I also love how they use the short and tall boxes for most of the lower body strength work, it makes for a nice change of pace and a different focus on the muscle from doing lunges, dips, squats on the floor. The set and the instructors are the same as the other 2 Core Cardio videos and similar type music.

I will go through all of the exercises in the order they were done:

Pre Warm-up (Tamela) done with the ball doing overhead and front presses to warm up the upper body as she is doing lower body movements and light stretches to warm-up the lower body.

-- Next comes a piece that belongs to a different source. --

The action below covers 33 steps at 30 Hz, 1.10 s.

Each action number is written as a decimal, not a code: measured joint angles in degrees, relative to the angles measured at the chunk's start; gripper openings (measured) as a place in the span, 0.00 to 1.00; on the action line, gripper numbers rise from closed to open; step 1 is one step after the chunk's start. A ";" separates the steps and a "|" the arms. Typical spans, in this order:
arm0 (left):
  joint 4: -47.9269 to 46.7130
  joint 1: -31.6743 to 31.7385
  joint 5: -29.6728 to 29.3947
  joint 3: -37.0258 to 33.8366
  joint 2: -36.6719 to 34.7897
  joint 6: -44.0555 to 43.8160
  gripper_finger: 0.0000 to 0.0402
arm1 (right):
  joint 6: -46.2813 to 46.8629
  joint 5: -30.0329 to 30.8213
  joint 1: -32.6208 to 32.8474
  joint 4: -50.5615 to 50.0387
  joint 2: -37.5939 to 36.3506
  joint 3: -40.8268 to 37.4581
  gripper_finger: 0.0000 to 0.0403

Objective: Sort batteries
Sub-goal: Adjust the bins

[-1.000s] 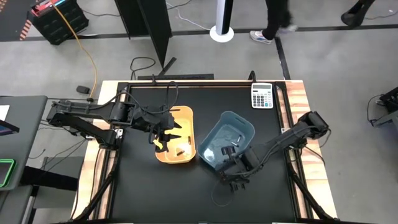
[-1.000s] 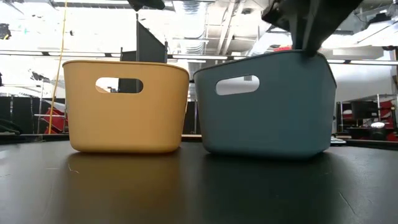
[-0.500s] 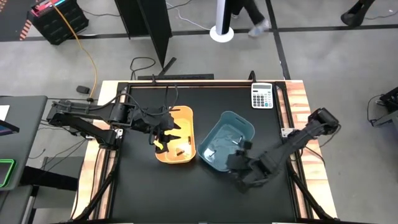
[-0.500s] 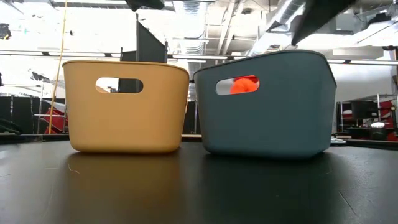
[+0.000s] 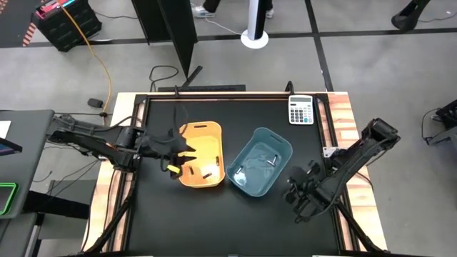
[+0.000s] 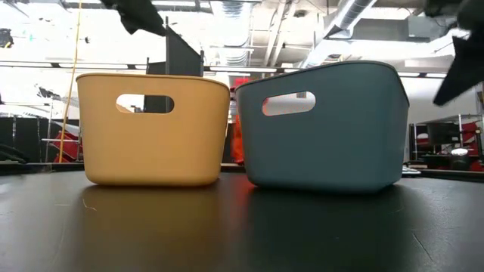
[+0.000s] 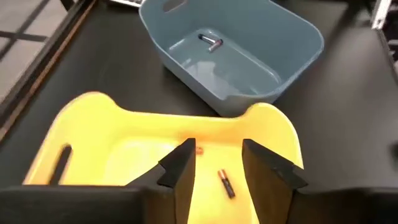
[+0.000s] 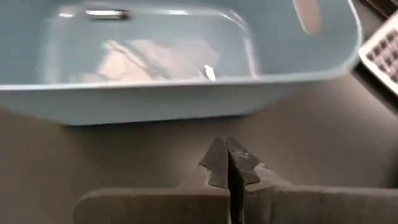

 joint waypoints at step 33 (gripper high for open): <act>2.72 -8.07 -13.60 -20.22 -19.16 -19.49 0.26 | -15.76 4.43 -36.51 16.27 0.00 -15.75 0.01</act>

Warm-up with light dumbbells (Tamela) bicep, tricep, and overhead presses with marching in place, step touches and stretches with the legs.

Weight segments...

1. Lead by Carissa: Push-ups on the short box (various tempos and pulses), Barbell lunges on short box (first leg), 4 count lunges, single lunges., Push-ups on the short box (various tempos and pulses), Barbell lunges on short box (other leg), 4 count lunges, single lunges. 2. Lead by Dale: Push-ups using tall box (various tempos and pulses), Spinae erector work by lifting both head and legs. 3. Lead by Tamela: Abwork done with a combo of reverse crunches first then upper with twists to each side and combo crunches with upper, lower, and twists combined. Tall box hover squats (mixture of 3 count pulses, sit and stands) using barbell, Push-ups on floor (various tempos and pulses), Spinae erector work and quadricep stretch, Tall box hover squats (mixture of 3 count pulses, sit and stands) using barbell, Push-ups on floor (various tempos and pulses). 4. Lead by Carissa: Dips off of short box (first leg) using barbell, 4 count dips, single count dips, Barbell bicep curls (various tempos and pulses, very tough), Dips off of short box (other leg) using barbell, 4 count dips, single count dips, Barbell Upright rows (various tempos and pulses), Bent Over Barbell Rows in front of tall box immediately into Hover squats holding barbell on thighs, Bent Over Barbell Rows, Tricep Dips off Tall Box (various tempos and pulses). 5. Lead by Tamela: Double arm French Press, Tricep Kick backs, Double arm French Press, Lunges with barbell-fast strikes (first leg), Plie squats (regular and pulses to front and rear and heel lifts to each side), Lunges with barbell-fast strikes (other leg), Plie squats 6. Lead by Dale: Bridgework with heels on short box and OOOF ball between the knees...this is excellent! Oblique abwork to one side using ball at shoulder for light resistance, more bridgework same as before, Oblique abwork to other side using ball, Plie squats with barbell (I use dumbbells) with Overhead presses (alternates front and behind the neck position), Plie squats with barbell Upright Rows, Barbell Bicep curls, Tricep French Presses with toe touches. 7. Lead by Tamela: Barbell Dips (various tempos, first leg), Barbell Dips with kicks, first leg Bunny Lunges to outside and crossing over (to work inner and outer thighs), Barbell Dips (various tempos, other leg), Barbell Dips with kicks other leg), Table work on tall box (very similar to table work in Hare). 8. Final Stretch lead by Carissa: stretches done mostly seated on the tall box

I think its a very thorough workout and packs a lot of exercises in a short amount of time. I really love the workout!

Instructor Comments:
The instructors form and manner are very good. The only thing I wished they would have done is to cue which leg you are working during lower body work...I always seem to be working the wrong leg! My best advice is to turn the same way the instructor is turned and mirror their moves exactly (hope that makes sense) to be sure you're working both legs (and not the same leg twice...like I think I did on the first set of lunges :)!!